Output exactly the lines below, starting with the line that has "(427, 194): -0.77, 0.21" and going on through the line that has "Picture size 512", both included, and no other lines.

BEGIN Data to process

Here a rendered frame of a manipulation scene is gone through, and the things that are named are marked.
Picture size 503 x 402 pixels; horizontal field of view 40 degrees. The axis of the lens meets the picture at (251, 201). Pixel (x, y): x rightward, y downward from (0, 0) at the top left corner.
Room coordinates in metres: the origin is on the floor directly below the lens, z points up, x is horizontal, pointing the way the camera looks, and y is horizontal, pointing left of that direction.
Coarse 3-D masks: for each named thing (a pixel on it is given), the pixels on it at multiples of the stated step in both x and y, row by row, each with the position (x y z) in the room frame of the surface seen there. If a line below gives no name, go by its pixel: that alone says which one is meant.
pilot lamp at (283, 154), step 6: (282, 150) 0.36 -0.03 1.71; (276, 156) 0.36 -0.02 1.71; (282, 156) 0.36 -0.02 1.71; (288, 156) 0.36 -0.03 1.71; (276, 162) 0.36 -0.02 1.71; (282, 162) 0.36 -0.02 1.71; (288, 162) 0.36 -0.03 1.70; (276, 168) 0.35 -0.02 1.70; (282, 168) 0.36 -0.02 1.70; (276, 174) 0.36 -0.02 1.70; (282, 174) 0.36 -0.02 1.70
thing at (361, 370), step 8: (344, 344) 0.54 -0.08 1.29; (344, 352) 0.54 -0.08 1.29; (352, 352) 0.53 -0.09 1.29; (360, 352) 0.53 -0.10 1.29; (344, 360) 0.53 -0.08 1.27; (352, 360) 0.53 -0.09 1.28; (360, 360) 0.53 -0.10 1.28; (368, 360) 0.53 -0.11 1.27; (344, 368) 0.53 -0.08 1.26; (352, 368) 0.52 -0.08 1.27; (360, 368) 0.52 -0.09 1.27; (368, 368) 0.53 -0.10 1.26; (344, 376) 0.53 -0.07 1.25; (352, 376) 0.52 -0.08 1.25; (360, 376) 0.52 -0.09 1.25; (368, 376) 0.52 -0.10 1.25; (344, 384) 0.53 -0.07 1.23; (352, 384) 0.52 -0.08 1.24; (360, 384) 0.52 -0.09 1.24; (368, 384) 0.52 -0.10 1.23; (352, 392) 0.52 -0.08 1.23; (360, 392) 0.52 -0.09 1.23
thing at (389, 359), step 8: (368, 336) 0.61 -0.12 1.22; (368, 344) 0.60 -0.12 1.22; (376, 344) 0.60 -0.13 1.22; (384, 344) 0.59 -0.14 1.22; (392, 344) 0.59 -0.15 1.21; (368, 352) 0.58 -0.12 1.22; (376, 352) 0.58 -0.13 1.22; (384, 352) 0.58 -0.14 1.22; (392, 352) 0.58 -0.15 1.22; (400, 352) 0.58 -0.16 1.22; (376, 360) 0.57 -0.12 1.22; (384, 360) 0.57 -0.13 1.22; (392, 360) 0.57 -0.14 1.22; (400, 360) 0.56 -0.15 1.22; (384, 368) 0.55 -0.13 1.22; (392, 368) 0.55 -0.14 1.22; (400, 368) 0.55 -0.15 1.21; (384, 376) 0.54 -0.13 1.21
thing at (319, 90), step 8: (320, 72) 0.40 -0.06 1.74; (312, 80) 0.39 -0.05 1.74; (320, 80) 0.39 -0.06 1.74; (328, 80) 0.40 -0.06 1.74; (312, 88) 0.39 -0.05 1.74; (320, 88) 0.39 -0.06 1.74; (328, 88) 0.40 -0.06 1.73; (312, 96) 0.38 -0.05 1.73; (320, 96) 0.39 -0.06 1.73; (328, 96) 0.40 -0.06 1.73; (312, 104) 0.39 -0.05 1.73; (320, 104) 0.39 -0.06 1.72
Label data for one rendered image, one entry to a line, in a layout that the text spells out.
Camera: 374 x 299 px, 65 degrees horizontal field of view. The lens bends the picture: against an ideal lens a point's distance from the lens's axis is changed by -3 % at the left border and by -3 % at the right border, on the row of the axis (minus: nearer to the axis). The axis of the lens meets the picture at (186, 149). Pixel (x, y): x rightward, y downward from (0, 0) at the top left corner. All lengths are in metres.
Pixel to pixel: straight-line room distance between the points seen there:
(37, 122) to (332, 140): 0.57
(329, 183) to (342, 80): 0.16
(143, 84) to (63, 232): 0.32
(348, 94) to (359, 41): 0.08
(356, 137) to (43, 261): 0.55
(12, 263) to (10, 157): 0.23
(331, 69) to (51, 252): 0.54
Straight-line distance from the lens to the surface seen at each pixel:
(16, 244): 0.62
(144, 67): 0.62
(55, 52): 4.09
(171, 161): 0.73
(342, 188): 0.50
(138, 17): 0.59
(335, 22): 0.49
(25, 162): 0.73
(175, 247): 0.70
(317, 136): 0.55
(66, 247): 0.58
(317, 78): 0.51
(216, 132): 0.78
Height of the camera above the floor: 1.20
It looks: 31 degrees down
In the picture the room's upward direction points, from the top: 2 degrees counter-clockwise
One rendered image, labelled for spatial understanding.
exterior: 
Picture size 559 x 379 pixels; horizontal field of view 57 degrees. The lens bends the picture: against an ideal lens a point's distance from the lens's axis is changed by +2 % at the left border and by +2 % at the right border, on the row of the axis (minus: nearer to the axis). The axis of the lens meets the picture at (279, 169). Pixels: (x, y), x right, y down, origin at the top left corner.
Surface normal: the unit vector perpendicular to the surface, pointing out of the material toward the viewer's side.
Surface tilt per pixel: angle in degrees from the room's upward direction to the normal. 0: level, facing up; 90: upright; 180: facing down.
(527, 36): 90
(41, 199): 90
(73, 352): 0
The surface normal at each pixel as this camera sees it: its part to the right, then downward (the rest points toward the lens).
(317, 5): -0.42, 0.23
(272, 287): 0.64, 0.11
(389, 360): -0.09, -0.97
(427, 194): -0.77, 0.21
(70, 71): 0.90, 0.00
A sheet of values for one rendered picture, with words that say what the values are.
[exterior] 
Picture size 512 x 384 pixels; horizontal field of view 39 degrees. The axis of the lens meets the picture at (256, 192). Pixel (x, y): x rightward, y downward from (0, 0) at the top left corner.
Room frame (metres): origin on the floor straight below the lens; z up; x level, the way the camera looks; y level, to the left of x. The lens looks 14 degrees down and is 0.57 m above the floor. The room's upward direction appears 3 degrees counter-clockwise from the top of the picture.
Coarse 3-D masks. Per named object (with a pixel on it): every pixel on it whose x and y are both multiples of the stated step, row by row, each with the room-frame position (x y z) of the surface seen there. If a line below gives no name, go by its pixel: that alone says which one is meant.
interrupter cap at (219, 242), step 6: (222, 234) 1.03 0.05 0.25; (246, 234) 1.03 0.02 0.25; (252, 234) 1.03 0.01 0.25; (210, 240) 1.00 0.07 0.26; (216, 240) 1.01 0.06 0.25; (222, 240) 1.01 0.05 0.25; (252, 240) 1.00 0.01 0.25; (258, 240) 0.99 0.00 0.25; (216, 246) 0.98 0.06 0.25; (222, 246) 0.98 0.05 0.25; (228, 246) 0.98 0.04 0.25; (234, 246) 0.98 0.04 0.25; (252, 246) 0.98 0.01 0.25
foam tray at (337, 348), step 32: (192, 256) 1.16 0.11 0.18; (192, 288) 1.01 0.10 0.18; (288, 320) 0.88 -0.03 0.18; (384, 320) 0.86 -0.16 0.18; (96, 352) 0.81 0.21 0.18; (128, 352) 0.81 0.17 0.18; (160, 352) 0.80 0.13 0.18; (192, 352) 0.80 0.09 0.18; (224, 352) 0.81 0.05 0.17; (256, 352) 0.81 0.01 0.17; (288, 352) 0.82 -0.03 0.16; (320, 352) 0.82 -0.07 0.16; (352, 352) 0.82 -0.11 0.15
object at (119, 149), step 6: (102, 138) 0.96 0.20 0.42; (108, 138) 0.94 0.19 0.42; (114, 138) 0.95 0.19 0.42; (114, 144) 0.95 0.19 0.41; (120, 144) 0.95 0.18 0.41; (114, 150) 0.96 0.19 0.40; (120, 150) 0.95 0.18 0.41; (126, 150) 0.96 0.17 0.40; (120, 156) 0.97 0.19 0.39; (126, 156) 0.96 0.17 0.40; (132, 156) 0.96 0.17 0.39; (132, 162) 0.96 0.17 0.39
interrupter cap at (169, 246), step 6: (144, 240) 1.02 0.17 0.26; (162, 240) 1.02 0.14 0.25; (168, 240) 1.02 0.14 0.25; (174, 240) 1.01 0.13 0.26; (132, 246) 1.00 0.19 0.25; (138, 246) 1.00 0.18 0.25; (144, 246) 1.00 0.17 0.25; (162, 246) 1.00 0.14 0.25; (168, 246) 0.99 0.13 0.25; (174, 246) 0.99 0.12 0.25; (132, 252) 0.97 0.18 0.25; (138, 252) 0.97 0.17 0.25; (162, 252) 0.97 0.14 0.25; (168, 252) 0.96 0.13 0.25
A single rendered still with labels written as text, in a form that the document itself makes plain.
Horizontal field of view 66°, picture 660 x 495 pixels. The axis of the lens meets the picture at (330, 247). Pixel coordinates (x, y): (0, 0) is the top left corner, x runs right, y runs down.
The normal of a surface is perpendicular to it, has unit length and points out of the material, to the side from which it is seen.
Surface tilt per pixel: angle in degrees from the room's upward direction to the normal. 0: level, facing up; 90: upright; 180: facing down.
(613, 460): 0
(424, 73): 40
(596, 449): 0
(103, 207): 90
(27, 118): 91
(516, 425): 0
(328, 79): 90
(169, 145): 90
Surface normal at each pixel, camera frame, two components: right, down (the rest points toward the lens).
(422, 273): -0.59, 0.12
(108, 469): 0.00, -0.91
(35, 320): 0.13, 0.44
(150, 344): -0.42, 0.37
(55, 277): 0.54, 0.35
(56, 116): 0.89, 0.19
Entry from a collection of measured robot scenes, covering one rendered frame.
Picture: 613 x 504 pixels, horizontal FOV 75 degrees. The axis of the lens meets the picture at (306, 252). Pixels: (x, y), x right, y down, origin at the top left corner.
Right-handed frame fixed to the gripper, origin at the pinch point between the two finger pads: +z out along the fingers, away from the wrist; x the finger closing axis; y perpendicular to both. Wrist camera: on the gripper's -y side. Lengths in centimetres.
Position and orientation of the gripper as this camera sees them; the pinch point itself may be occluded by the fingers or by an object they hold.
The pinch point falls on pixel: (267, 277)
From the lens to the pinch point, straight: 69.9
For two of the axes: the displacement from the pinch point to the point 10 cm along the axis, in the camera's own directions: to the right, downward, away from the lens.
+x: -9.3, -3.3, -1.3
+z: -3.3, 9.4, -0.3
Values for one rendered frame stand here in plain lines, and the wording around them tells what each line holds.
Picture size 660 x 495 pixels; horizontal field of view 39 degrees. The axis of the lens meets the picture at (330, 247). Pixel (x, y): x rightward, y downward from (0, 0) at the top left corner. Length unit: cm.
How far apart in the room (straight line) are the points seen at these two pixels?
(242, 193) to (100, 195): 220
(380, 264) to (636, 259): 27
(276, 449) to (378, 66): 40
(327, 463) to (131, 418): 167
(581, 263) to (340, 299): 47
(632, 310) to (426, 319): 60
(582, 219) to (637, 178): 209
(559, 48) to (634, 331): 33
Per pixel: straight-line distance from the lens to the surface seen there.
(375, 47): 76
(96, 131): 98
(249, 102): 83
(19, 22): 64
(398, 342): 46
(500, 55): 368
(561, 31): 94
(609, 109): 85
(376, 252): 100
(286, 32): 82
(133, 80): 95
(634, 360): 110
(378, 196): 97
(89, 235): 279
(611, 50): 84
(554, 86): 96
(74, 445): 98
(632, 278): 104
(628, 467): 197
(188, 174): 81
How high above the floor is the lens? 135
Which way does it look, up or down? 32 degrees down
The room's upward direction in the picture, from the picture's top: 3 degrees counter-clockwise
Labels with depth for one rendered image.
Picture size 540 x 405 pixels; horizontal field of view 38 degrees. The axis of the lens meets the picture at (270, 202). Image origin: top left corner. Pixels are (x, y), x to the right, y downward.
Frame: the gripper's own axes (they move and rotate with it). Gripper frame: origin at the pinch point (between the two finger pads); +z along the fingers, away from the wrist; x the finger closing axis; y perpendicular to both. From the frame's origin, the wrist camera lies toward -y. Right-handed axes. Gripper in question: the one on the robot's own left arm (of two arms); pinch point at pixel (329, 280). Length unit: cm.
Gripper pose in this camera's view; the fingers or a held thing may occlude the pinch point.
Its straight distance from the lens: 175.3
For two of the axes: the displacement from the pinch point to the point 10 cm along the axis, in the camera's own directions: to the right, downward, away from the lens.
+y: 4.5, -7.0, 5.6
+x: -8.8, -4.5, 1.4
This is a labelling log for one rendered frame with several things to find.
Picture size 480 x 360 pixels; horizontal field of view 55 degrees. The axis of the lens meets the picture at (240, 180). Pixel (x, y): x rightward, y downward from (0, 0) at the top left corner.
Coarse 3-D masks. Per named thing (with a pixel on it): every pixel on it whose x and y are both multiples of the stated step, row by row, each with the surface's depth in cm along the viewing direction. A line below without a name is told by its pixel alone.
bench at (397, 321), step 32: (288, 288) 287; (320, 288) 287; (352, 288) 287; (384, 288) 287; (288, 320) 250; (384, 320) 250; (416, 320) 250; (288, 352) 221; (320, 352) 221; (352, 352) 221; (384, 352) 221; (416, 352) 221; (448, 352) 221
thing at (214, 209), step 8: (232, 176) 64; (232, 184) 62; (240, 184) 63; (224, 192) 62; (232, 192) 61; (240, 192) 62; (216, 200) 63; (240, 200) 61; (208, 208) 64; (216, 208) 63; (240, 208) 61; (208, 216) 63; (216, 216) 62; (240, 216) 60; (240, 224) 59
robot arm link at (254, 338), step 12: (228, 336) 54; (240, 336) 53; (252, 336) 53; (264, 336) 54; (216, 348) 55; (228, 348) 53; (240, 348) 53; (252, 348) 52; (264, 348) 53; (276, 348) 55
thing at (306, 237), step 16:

END Data to process

**Problem solution:**
(427, 194): -0.77, 0.21
(70, 71): 0.90, 0.00
A sheet of values for one rendered picture, with words that say what the values are.
[exterior] 
Picture size 512 x 384 pixels; horizontal field of view 39 degrees. The axis of the lens meets the picture at (256, 192). Pixel (x, y): x rightward, y downward from (0, 0) at the top left corner.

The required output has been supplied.